> **Task description**
Reproduce the material below only from the line with "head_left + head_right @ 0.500" to the line with "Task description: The", both included, keeping each line exact and dropping the pictures.
Start of Available data
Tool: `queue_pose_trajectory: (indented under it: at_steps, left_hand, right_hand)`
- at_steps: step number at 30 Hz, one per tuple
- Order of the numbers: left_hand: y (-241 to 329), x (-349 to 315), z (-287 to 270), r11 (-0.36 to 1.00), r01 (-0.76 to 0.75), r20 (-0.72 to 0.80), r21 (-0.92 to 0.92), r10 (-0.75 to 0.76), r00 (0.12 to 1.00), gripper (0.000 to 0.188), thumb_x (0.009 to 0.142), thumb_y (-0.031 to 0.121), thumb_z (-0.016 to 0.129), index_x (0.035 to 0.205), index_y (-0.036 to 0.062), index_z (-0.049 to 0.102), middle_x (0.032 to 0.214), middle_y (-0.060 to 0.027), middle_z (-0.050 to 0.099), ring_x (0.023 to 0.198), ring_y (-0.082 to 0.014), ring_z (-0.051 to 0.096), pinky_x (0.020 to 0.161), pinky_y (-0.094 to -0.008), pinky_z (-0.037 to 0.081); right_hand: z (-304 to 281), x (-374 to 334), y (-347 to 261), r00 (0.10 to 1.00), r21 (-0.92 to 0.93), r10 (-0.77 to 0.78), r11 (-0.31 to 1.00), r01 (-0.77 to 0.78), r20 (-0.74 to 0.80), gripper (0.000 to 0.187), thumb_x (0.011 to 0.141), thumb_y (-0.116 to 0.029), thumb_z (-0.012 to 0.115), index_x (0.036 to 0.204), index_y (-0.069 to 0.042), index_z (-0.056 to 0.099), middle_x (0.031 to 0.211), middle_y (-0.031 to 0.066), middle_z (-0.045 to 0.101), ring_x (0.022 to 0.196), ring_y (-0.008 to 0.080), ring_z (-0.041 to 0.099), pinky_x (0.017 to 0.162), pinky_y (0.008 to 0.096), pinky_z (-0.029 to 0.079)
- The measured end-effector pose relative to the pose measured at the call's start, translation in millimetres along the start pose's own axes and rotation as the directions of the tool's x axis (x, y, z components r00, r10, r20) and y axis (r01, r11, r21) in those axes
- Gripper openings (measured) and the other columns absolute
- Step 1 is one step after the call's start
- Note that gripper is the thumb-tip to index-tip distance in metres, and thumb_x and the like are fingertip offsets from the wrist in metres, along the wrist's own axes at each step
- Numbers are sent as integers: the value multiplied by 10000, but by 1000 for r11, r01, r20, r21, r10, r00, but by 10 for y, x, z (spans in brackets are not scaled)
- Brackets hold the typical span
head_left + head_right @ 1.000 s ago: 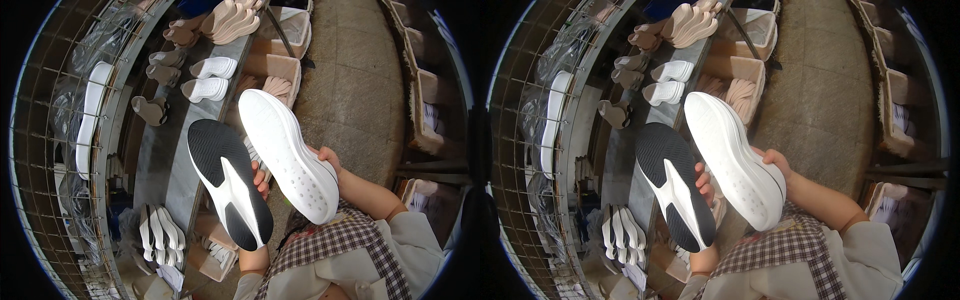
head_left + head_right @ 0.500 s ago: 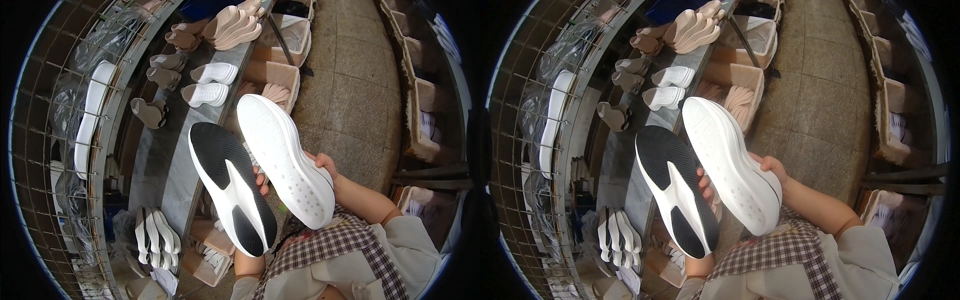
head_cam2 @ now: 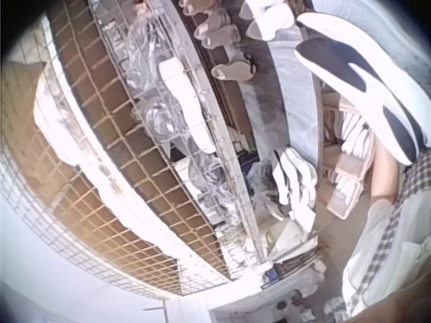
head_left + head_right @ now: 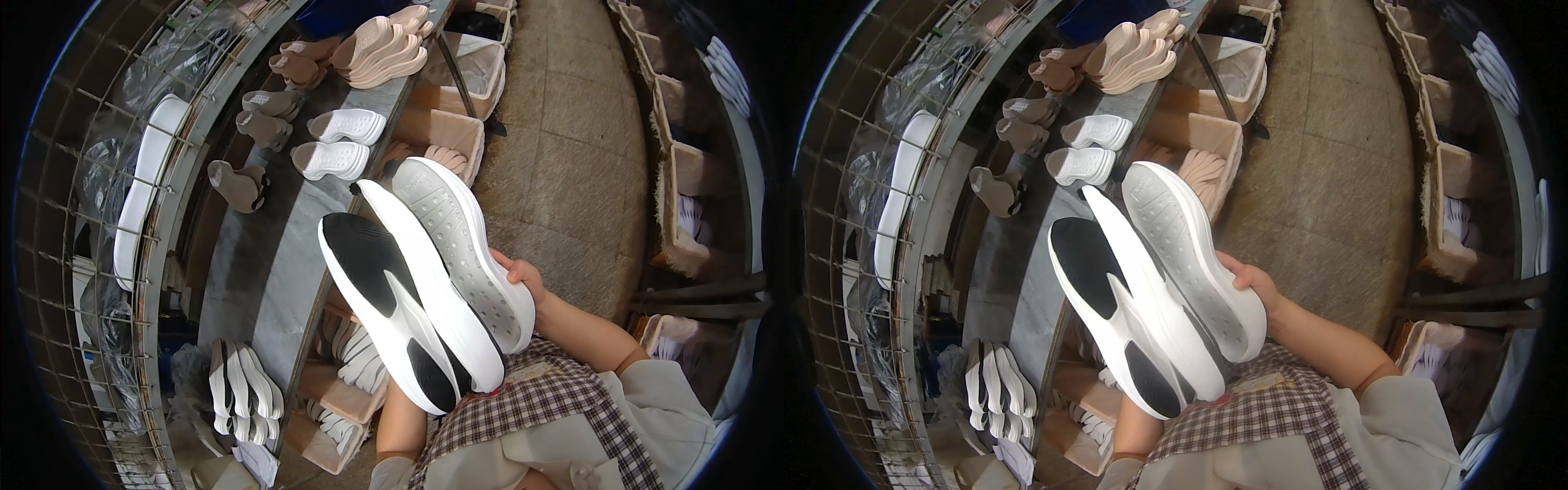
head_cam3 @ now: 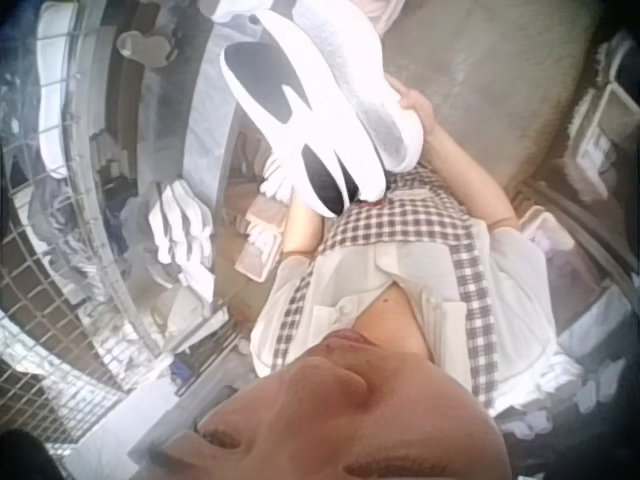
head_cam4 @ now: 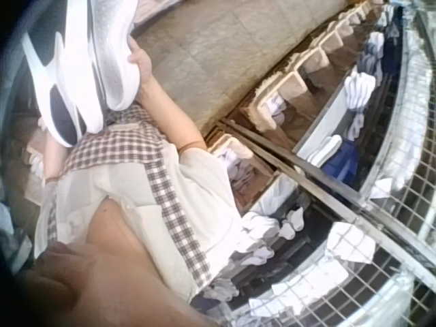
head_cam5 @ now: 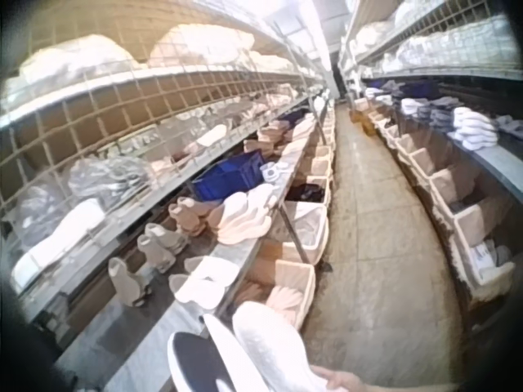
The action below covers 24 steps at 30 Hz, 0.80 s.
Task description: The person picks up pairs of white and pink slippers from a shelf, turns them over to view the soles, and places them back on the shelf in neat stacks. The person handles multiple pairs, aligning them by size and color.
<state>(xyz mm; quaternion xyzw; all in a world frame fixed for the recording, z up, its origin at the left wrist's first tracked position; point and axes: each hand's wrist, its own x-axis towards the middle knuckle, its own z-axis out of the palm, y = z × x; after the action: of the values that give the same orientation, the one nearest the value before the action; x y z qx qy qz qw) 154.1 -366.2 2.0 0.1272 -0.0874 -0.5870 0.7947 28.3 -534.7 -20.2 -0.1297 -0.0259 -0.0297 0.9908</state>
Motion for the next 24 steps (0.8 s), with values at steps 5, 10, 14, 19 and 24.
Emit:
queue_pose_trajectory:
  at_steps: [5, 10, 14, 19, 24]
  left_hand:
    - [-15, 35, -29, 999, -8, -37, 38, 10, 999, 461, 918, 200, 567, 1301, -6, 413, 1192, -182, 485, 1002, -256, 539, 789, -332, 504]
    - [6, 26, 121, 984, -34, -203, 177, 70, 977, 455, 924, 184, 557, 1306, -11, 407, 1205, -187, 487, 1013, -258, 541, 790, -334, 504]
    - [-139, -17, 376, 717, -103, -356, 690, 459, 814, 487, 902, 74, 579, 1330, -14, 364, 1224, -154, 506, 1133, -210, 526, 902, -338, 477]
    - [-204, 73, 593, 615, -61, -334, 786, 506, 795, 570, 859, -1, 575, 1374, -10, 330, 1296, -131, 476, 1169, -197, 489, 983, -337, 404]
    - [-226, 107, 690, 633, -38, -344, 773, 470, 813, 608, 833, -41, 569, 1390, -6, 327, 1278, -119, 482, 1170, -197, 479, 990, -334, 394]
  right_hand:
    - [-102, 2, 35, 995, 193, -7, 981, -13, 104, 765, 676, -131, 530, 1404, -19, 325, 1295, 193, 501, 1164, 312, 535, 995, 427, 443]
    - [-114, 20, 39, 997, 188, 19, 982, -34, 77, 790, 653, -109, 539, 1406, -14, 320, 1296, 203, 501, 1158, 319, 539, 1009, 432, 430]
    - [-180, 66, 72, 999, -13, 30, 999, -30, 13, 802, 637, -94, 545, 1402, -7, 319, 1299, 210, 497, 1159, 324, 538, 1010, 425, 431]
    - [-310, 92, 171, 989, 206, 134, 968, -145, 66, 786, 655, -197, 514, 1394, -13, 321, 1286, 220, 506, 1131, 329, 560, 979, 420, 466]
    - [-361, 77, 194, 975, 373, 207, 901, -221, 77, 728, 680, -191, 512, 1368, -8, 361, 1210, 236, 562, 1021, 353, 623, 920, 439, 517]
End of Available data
> **Output**
head_left + head_right @ 0.500 s ago: 
head_cam2 @ now: 
head_left + head_right @ now: 
head_cam3 @ now: 
head_cam4 @ now: 
head_cam5 @ now: 
The action below covers 24 steps at 30 Hz, 0.80 s.
Task description: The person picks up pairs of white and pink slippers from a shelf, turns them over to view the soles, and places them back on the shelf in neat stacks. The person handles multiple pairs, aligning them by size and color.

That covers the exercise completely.